[Items from a dataset]
■ ■ ■ ■
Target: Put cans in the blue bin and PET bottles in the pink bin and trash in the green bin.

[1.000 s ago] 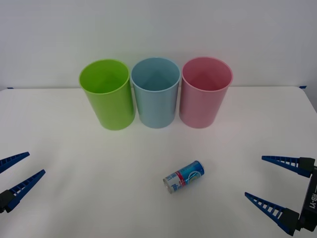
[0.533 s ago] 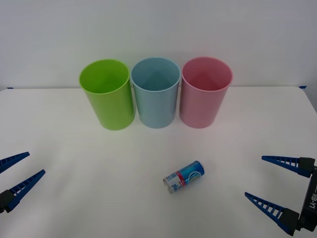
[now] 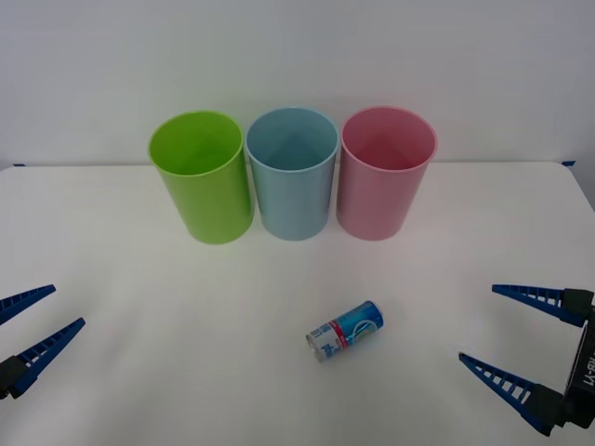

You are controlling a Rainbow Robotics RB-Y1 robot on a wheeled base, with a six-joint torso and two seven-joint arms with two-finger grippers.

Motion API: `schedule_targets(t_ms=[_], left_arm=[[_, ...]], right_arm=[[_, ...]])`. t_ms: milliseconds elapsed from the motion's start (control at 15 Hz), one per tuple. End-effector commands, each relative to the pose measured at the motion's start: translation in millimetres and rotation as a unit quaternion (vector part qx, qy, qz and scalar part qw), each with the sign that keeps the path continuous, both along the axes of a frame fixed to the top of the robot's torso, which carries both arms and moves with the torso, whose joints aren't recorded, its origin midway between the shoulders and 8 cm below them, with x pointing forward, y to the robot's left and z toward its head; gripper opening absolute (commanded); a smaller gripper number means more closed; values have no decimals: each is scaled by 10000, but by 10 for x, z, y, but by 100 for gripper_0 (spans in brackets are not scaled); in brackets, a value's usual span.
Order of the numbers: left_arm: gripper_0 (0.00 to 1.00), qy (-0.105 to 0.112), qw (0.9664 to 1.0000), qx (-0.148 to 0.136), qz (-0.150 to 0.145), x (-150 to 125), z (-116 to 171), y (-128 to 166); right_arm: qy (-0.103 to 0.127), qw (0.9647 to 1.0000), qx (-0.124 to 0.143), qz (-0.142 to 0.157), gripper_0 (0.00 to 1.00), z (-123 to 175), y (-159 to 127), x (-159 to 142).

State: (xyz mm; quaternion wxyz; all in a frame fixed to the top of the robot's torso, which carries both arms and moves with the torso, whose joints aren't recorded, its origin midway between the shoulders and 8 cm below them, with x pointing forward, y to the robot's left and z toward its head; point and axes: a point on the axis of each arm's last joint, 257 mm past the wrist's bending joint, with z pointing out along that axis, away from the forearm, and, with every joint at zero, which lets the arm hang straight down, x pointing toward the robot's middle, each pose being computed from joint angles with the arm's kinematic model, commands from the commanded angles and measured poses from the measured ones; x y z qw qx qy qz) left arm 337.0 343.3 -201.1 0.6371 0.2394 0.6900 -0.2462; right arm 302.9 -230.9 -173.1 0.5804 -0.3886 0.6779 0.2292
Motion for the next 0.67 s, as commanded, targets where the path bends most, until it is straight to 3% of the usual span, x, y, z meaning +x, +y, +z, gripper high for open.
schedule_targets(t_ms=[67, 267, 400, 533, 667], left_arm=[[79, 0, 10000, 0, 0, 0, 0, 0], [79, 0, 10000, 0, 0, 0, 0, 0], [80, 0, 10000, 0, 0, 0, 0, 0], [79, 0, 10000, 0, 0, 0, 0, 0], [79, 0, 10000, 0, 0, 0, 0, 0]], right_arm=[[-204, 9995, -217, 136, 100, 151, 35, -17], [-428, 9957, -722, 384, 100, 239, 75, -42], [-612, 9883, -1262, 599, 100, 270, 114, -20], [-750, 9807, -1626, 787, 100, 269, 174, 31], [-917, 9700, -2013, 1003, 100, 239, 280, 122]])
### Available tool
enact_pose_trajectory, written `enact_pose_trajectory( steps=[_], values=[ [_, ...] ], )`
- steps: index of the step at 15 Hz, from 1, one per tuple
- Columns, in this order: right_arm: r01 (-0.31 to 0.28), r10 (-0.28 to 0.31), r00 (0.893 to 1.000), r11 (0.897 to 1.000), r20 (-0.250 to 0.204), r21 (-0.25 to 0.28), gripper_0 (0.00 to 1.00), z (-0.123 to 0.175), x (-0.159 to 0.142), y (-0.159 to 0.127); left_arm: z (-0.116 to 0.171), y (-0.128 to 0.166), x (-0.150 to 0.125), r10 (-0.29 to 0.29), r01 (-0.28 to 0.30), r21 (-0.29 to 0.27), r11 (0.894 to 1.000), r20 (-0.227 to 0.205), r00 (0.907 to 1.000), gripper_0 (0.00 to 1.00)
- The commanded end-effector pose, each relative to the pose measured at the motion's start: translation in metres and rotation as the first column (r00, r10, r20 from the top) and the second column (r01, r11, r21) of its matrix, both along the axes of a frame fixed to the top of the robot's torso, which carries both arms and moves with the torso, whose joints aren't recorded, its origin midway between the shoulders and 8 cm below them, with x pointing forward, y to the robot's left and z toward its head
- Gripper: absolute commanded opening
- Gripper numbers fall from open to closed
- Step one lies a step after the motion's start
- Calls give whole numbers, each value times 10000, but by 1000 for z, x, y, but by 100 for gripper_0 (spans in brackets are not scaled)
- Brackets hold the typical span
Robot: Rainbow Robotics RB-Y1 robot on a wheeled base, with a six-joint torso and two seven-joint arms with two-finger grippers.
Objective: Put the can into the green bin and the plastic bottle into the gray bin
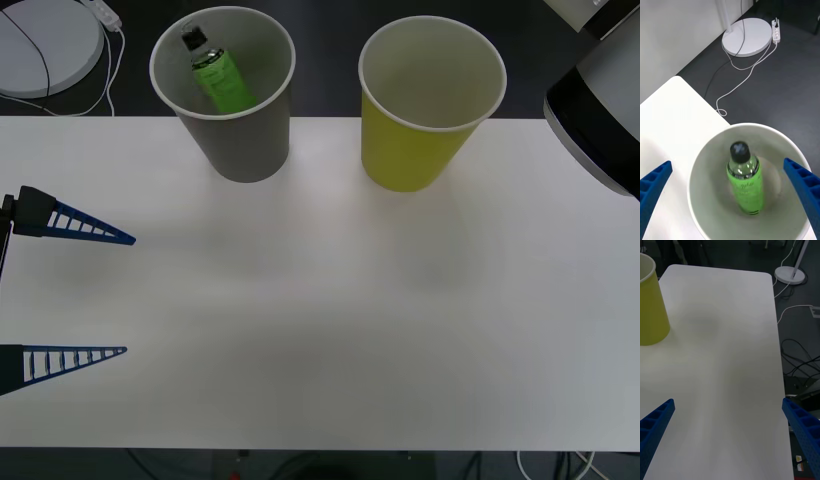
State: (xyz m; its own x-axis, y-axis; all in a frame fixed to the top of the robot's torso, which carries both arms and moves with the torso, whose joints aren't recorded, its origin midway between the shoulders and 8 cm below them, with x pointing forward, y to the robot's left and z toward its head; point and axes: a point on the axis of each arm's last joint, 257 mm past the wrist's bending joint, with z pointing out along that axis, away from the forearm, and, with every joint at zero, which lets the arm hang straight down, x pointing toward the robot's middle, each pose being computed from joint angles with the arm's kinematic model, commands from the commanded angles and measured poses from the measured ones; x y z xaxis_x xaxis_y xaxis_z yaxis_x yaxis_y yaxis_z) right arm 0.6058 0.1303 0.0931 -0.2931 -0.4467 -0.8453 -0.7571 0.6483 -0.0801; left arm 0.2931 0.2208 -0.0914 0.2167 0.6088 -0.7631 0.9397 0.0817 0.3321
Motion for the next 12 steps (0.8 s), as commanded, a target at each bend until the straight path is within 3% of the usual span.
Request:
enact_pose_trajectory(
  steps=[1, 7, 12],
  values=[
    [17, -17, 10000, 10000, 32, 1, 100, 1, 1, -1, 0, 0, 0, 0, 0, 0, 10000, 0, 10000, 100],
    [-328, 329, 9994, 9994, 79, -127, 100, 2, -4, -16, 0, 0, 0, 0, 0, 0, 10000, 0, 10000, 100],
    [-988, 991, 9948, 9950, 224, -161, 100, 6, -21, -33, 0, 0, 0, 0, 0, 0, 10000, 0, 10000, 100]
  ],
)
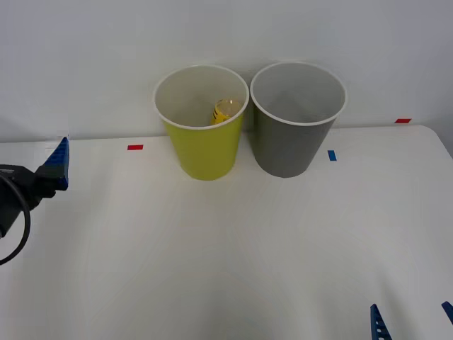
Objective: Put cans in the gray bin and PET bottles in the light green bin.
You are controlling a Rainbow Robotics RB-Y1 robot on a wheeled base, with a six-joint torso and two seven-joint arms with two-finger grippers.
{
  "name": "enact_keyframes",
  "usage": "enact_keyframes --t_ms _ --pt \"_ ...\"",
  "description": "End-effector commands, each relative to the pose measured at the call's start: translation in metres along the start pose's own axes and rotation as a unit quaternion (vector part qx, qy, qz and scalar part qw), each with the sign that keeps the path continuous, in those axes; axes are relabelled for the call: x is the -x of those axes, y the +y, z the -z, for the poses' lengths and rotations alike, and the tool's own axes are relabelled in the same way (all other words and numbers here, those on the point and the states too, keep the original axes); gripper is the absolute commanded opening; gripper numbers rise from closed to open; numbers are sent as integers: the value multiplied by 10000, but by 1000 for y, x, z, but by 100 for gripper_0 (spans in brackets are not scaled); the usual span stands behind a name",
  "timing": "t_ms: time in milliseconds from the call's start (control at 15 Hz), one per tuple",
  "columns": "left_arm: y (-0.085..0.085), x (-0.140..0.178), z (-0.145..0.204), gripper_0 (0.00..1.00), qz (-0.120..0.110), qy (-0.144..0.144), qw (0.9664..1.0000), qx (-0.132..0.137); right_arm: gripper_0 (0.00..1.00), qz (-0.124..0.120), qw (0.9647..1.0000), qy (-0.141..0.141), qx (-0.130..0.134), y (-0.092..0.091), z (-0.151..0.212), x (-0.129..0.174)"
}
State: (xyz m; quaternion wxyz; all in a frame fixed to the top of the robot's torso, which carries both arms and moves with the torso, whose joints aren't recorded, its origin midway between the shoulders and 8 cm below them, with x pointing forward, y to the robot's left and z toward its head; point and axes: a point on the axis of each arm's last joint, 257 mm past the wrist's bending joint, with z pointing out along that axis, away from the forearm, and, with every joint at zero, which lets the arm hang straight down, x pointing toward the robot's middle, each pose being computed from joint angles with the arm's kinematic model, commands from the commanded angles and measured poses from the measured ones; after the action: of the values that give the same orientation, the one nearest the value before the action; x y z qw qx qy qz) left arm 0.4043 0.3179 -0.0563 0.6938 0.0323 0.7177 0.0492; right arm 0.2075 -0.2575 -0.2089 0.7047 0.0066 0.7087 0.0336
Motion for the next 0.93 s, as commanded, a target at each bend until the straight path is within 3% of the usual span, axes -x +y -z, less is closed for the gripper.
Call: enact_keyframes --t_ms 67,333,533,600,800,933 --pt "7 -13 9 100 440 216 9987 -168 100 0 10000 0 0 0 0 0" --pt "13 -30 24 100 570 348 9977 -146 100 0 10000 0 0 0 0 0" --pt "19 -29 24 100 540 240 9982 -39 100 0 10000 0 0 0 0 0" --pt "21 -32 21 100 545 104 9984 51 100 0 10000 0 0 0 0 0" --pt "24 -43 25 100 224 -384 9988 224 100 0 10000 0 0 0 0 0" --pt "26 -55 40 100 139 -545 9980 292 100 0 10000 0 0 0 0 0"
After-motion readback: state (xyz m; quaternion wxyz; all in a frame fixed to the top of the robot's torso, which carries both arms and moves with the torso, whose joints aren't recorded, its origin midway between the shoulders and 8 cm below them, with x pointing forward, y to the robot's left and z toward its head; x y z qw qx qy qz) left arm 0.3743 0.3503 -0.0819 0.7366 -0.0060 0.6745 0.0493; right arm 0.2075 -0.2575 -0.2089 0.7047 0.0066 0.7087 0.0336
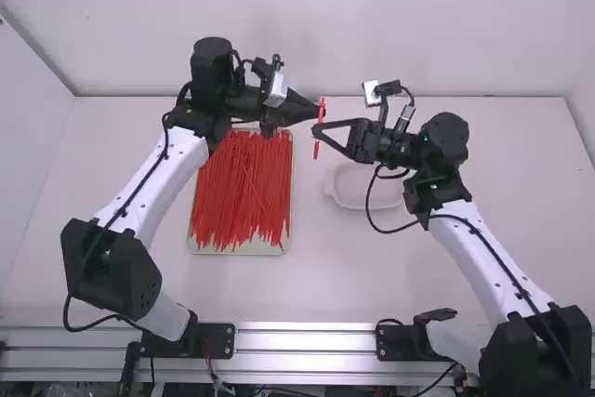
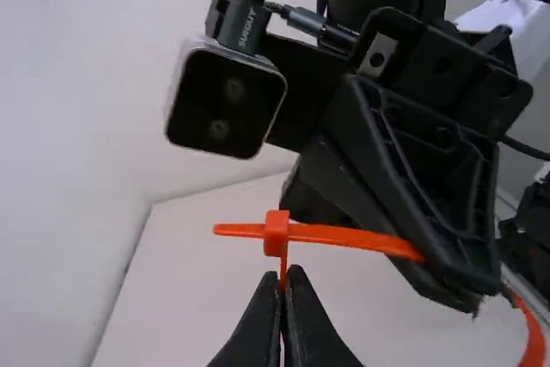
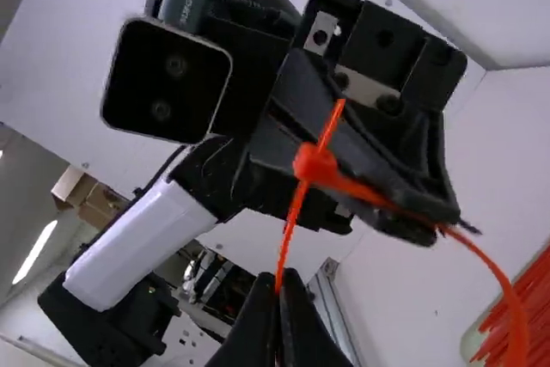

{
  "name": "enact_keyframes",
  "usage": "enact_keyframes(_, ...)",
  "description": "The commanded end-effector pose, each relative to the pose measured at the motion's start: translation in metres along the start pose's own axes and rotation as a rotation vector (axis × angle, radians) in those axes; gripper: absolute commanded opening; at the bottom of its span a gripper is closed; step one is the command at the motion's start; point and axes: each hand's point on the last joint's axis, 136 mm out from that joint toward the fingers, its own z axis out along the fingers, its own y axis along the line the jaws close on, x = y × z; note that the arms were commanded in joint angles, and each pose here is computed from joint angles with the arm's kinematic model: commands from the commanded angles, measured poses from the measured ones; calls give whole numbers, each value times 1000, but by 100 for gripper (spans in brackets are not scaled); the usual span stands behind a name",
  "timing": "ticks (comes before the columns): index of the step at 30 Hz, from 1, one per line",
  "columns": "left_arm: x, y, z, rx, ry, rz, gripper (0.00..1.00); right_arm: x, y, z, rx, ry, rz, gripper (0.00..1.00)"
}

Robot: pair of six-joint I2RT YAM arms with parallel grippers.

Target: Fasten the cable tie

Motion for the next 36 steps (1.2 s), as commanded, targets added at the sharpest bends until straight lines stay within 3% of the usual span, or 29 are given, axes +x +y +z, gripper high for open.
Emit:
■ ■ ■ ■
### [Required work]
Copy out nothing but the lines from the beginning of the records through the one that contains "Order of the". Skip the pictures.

### [Result]
Target: Put cans in the blue bin and PET bottles in the pink bin and trash in the green bin.

[1.000 s ago] 
[0.533 s ago] 
[now] 

You are controlling a Rainbow Robotics RB-Y1 robot on a wheeled base, with a six-joint torso and two seven-joint arms with two-finger grippers.

Motion API: `schedule_targets(t_ms=[_], left_arm=[[_, ...]], right_arm=[[_, ...]])`. t_ms: milliseconds elapsed from the motion's start (control at 15 Hz), one per tuple. End-effector commands, each relative to the pose measured at the motion's start: translation in millimetres and rotation as a unit quaternion (vector part qx, qy, qz and scalar part qw), each with the sign that keeps the path continuous, both along the axes of a frame fixed to the top of the robot's torso, which carries both arms and moves with the torso, whose joints aren't recorded, its origin midway between the shoulders and 8 cm below them, with x pointing forward, y to the robot's left and z toward its head; gripper opening absolute (commanded); a smaller gripper number means more closed; values have no decimals: each is scaled by 10000, but by 10 for x, z, y, but by 100 for gripper_0 (spans in brackets are not scaled); in brackets, a value's usual span.
Order of the numbers: left_arm: gripper_0 (0.00 to 1.00), qy (-0.105 to 0.112), qw (0.9664 to 1.0000), qx (-0.148 to 0.136), qz (-0.150 to 0.145), x (-150 to 125), z (-116 to 171), y (-128 to 166); right_arm: qy (-0.103 to 0.127), qw (0.9647 to 1.0000), qx (-0.124 to 0.143), qz (-0.142 to 0.157), gripper_0 (0.00 to 1.00), z (-123 to 175), y (-159 to 127), x (-159 to 142).

No further output is required here.